A master of the bathetic punch-line, Cosmo is also adept at terse put-downs. Of his father's indefatigable self-promotion: "Hell has no hustler like Jay with a new project." On his brother: "Only Miles could play to an empty room and call it a triumph." And here he is on his father's status anxiety: "This is a man who could walk into an empty broom cupboard and still worry about being the biggest name there."
With gritted teeth Cosmo lives through his parents' experiment in living. "On weekends," he recalls of the late Sixties, "there would be parental acid trips which was like having your parents away for the weekend, and yet still at home." Newspapers and magazines come to interview Jay and Fran (and photograph them en famille) for features about their macrobiotic diet and their open marriage. There is a sublime moment when Miles echoes Jay and Fran in urging Cosmo to relax: "It was then that I realised things had changed in my family: my brother had become one of them." It is only when watching a stage show called Family Outing at the 1998 Edinburgh Festival, in which the naked Martinez family (mother, father, daughter) talked about their relationships that Landesman "felt an unfamiliar sensation: my family was normal".

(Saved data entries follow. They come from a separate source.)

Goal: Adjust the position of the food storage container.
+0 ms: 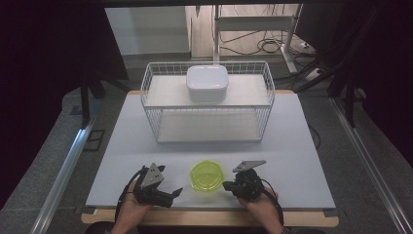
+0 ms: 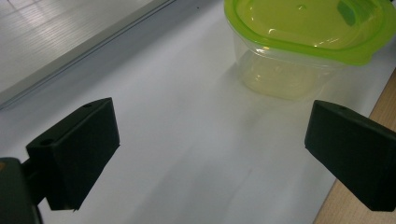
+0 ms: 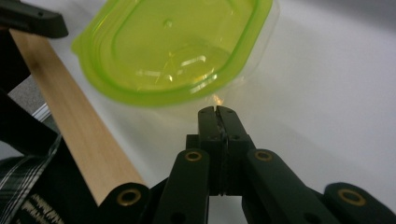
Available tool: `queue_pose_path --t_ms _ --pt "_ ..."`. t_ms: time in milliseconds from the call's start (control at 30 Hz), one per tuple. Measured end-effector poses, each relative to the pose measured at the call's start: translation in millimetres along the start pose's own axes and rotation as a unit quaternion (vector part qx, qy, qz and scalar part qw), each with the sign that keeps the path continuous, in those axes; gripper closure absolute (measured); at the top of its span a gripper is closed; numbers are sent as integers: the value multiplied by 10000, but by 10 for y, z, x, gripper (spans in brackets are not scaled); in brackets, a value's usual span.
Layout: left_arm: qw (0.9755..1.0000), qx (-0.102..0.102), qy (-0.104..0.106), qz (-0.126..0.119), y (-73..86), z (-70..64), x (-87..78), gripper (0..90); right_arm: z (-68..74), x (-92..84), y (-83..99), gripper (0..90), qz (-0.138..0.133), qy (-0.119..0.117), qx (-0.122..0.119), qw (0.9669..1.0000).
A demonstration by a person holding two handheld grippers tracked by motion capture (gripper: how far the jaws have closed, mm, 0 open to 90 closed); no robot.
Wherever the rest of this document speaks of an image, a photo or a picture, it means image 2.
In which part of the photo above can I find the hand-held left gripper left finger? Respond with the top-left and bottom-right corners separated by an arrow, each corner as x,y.
20,97 -> 121,212

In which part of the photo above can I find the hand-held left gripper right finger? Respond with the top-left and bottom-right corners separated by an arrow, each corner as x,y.
304,99 -> 396,213

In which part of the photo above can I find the clear container with green lid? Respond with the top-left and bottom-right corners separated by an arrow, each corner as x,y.
223,0 -> 396,102

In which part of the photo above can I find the wooden table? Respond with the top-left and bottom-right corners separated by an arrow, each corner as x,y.
312,68 -> 396,224

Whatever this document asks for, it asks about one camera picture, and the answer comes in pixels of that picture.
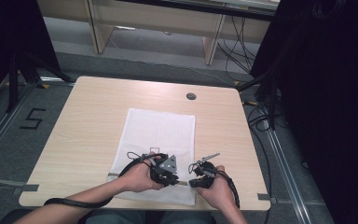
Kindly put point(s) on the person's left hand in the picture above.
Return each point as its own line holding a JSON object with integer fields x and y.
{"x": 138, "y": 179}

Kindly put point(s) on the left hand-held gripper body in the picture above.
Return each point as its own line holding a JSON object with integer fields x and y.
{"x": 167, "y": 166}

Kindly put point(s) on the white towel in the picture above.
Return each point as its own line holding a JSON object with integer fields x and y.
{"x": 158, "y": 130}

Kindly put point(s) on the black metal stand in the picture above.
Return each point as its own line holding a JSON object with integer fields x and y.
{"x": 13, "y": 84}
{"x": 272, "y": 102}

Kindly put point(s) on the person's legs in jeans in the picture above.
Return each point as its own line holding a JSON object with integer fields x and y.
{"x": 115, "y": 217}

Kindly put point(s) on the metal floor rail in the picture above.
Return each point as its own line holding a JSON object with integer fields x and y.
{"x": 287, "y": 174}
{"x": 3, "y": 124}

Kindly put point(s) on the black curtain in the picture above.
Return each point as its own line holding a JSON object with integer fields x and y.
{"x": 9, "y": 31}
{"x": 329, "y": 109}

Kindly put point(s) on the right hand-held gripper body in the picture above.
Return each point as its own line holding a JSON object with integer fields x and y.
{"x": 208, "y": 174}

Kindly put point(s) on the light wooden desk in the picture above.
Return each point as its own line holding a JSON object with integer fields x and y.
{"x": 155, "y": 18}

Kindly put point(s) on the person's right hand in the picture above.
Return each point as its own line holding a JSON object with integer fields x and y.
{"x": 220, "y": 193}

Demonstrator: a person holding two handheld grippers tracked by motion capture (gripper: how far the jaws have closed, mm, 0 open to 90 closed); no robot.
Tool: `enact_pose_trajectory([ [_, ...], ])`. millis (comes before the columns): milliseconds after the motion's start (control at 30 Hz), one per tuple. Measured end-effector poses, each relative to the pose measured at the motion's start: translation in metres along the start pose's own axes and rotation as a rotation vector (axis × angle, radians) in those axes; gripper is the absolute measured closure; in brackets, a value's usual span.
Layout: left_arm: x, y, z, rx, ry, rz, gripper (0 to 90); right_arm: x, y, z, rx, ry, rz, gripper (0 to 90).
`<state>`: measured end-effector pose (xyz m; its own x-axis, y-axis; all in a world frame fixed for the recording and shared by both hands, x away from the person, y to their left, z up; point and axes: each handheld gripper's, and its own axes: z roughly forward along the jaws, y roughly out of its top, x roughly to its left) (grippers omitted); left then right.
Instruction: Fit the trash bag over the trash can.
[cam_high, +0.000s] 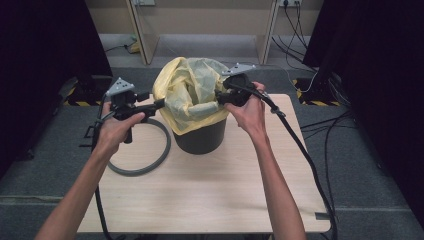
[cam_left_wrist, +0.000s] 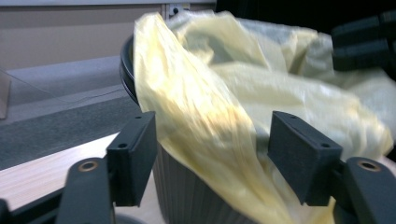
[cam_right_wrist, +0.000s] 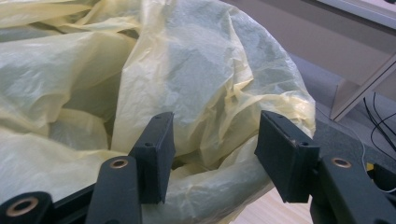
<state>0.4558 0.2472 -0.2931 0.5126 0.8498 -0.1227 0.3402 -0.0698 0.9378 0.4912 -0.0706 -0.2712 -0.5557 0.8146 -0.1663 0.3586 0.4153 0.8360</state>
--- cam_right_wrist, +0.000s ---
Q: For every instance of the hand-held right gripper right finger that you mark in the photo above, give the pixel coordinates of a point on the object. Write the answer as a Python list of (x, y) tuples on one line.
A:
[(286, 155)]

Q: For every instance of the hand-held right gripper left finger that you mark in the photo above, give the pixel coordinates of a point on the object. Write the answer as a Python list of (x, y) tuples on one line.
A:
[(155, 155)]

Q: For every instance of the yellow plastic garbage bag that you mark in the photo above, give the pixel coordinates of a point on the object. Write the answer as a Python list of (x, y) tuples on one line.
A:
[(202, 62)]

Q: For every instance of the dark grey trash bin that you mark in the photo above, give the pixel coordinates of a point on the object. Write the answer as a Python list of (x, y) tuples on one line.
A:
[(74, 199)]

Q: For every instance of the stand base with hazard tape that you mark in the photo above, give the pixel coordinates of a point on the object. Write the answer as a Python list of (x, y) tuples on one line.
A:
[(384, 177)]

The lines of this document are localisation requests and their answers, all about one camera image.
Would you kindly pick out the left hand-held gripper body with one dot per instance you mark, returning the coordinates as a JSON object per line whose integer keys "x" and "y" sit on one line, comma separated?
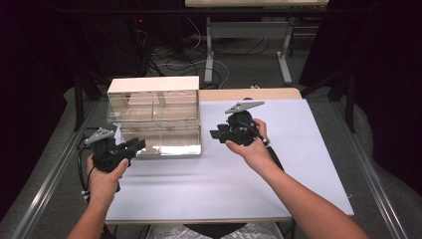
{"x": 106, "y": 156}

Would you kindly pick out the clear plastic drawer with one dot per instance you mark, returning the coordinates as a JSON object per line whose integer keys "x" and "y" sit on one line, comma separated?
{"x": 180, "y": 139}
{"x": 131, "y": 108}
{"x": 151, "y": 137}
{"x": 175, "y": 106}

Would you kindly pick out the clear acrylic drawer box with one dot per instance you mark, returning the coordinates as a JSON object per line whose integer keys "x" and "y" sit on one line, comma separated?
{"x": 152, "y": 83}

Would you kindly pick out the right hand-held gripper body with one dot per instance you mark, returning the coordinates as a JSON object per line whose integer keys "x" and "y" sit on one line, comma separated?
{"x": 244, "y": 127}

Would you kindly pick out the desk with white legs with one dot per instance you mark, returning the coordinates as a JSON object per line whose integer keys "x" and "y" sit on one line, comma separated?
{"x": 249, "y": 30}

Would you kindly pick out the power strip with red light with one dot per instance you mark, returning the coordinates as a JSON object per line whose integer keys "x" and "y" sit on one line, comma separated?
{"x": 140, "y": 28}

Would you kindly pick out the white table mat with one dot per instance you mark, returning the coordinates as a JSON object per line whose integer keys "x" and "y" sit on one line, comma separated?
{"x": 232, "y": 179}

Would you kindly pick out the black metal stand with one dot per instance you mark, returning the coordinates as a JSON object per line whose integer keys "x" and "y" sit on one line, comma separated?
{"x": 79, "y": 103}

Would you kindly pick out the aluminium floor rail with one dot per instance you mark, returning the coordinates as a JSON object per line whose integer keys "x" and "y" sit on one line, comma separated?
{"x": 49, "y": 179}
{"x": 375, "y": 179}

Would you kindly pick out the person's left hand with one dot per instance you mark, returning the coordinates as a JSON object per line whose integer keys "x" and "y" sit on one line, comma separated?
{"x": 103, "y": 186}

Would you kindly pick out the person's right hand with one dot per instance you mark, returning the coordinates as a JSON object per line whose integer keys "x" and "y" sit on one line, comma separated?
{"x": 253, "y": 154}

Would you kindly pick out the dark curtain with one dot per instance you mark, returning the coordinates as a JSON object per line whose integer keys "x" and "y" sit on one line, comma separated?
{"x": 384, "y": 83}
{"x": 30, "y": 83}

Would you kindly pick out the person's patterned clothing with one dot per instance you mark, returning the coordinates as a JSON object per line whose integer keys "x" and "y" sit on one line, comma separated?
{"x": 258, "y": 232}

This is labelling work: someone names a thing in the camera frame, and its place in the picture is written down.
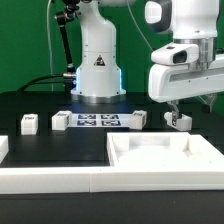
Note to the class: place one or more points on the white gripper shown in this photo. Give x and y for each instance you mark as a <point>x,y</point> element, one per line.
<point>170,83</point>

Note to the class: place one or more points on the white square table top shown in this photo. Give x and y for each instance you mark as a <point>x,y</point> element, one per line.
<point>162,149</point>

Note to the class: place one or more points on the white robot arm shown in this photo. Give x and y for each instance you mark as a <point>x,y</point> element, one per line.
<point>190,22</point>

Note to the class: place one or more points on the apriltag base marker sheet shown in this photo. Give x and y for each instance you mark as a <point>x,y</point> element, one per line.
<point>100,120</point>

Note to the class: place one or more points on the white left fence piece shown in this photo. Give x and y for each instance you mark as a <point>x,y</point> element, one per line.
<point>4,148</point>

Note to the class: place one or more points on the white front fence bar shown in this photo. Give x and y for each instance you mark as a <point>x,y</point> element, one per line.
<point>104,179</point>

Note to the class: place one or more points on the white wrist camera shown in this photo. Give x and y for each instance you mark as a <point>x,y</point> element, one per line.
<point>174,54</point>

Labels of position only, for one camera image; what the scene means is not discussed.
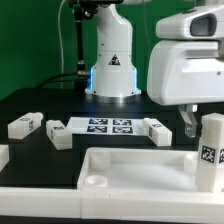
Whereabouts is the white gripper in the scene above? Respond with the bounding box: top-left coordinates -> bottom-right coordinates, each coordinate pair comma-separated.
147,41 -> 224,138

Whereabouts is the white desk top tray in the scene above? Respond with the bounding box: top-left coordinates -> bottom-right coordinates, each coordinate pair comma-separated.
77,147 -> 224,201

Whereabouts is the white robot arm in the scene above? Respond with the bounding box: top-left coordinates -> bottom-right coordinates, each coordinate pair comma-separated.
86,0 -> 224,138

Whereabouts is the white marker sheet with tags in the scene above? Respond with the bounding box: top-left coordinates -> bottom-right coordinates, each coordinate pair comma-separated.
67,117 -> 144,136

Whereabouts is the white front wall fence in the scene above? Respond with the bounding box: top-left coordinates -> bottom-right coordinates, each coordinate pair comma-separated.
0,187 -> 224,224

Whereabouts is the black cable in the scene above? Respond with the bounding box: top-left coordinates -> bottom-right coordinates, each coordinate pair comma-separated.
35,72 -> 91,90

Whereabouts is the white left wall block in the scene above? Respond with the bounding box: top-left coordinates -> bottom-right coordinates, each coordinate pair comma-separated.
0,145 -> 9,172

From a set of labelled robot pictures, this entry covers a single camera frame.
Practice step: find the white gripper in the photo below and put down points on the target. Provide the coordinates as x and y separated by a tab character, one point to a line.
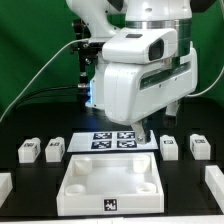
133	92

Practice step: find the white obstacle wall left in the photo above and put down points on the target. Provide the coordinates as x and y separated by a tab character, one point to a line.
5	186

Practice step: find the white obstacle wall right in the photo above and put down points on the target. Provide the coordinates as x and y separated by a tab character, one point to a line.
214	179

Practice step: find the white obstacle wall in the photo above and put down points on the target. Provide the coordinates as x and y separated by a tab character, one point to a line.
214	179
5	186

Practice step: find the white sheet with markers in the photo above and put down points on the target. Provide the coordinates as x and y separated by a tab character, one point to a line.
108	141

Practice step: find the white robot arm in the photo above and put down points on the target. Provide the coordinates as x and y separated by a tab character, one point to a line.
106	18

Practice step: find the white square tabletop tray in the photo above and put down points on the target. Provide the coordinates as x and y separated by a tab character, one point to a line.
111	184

At the root of this book is a wonderfully traditional English theme: embarrassment. Landesman has spent many years of feeling embarrassed by his parents. As a child, he wanted them to conform more. He begged them to put up some curtains in the front windows of their Islington house so that the neighbours couldn't see in; they mocked him for his bourgeois angst.
For their part, his family are unembarrassable, showing a truly American pioneering spirit in this respect, especially his father, Jay. When Jay failed to raise a laugh during a 10-minute stand-up comedy routine for Peter Cook, he excused himself by saying: "Peter, this is subliminal humour: I'm trying to take the laughter out of comedy!" To which Cook drily responded: "Congratulations, Jay." And who could fail to be in awe of someone who wrote a musical called Dearest Dracula (in 1965) and persuaded Vincent Price and Busby Berkeley to sign up? Or someone who thought of creating the Jay Landesman Museum by turning his home into a celebration of his own life before the idea was scotched on health and safety grounds?
Starstruck is a work of half-hearted exorcism. Landesman wants to banish his demons but is fearful of their absence. Reader, he loves his wacky family and on the strength of this quirky memoir-cum-social history one can surely say that embarrassment has been the grit in his oyster.